====== Data provided ======

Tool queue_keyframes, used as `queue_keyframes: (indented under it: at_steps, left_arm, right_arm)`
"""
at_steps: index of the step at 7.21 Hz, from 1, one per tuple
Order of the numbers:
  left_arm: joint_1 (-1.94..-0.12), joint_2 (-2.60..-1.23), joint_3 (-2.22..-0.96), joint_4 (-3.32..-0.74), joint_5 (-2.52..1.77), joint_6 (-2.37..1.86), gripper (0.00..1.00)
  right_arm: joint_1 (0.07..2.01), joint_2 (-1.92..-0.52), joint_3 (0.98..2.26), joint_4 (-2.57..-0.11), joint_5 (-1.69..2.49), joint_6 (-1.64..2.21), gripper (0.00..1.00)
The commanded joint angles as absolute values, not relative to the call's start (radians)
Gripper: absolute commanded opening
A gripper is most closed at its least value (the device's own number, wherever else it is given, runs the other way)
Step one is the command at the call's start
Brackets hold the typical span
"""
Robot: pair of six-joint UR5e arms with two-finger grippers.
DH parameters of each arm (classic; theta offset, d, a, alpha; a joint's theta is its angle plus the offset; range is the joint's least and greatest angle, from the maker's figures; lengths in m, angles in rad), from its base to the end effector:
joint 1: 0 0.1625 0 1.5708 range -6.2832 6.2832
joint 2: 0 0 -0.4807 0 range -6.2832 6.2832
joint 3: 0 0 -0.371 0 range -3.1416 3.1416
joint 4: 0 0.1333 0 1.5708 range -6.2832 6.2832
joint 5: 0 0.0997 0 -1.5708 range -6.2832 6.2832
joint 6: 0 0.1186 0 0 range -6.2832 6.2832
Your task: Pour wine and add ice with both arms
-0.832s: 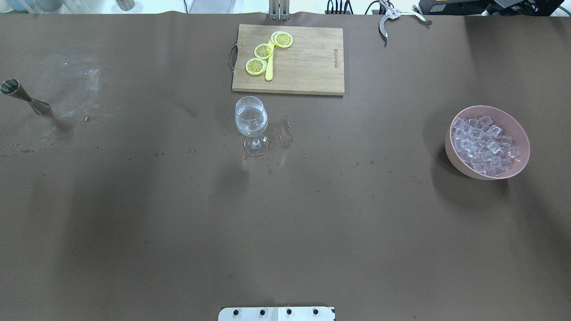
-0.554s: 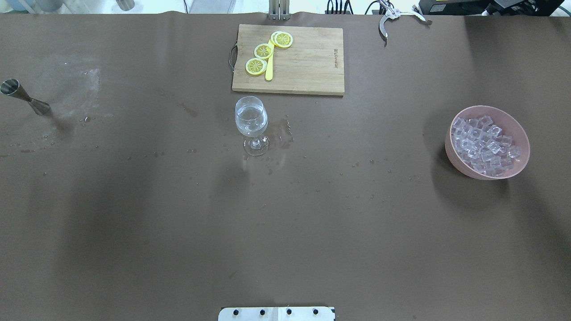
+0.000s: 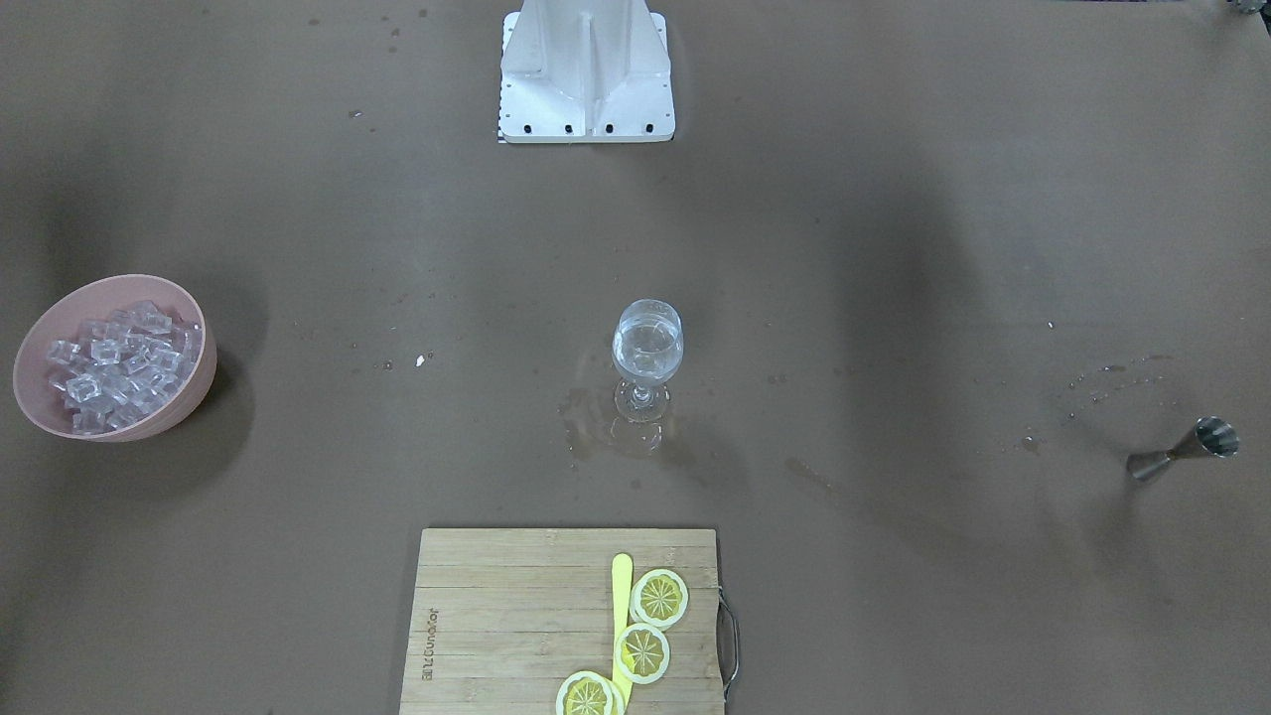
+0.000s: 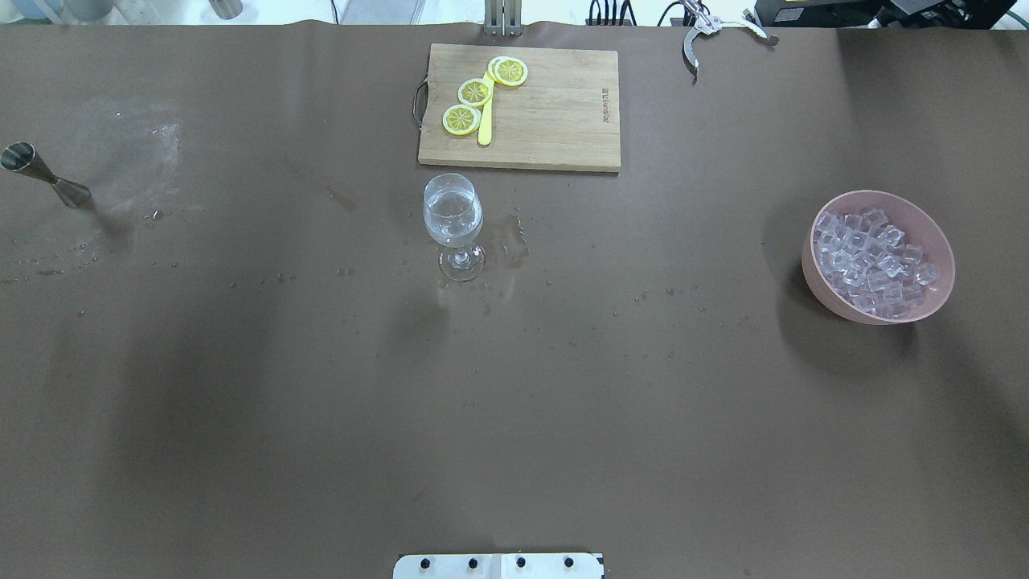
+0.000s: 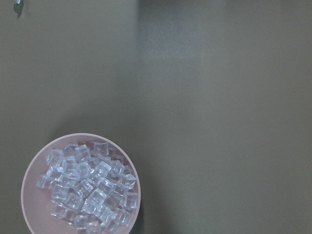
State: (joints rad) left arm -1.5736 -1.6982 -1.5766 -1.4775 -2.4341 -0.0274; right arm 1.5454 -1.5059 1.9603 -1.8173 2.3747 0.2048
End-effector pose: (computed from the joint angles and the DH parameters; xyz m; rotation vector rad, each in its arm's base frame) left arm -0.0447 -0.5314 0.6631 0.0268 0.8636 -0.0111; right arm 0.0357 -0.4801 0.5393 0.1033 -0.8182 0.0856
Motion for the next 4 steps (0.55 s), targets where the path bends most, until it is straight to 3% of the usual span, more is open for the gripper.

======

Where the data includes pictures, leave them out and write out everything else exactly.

# Response box:
Tool queue_keyframes, used as `queue_keyframes: (indented under it: at_steps, left_arm, right_arm)`
"""
at_steps: index of the step at 7.21 Hz, from 1, one per tuple
Order of the numbers:
  left_arm: joint_1 (-1.94..-0.12), joint_2 (-2.60..-1.23), joint_3 (-2.22..-0.96), joint_4 (-3.32..-0.74), joint_5 (-2.52..1.77), joint_6 (-2.37..1.86), gripper (0.00..1.00)
  right_arm: joint_1 (0.07..2.01), joint_2 (-1.92..-0.52), joint_3 (0.98..2.26), joint_4 (-2.57..-0.11), joint_5 (-1.69..2.49), joint_6 (-1.64..2.21), gripper (0.00..1.00)
The commanded joint angles as absolute values, not relative to the call's start (radians)
Gripper: absolute commanded opening
A gripper is most closed at its least value (the device's own number, wherever else it is given, runs the other way)
Step one is the command at the call's start
Brackets hold the typical span
"""
Robot: pair of six-joint UR5e arms with two-finger grippers.
DH parameters of each arm (classic; theta offset, d, a, alpha; a joint's theta is its angle plus the offset; range is the joint's least and greatest angle, from the maker's figures; lengths in m, angles in rad), from its base to the end effector:
joint 1: 0 0.1625 0 1.5708 range -6.2832 6.2832
joint 2: 0 0 -0.4807 0 range -6.2832 6.2832
joint 3: 0 0 -0.371 0 range -3.1416 3.1416
joint 4: 0 0.1333 0 1.5708 range -6.2832 6.2832
joint 5: 0 0.0997 0 -1.5708 range -6.2832 6.2832
joint 6: 0 0.1186 0 0 range -6.2832 6.2832
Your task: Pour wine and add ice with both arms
-0.832s: 
-0.554s: 
+0.000s: 
+0.000s: 
+0.000s: 
State: (joints rad) left arm -1.5736 -1.6982 -1.5766 -1.4775 -2.4341 -0.0274; right arm 1.5454 -1.5059 1.9603 -1.8173 2.3747 0.2048
End-effector pose: (computed from the joint angles and the DH parameters; xyz m; rotation vector rad, each in its arm's base frame) left arm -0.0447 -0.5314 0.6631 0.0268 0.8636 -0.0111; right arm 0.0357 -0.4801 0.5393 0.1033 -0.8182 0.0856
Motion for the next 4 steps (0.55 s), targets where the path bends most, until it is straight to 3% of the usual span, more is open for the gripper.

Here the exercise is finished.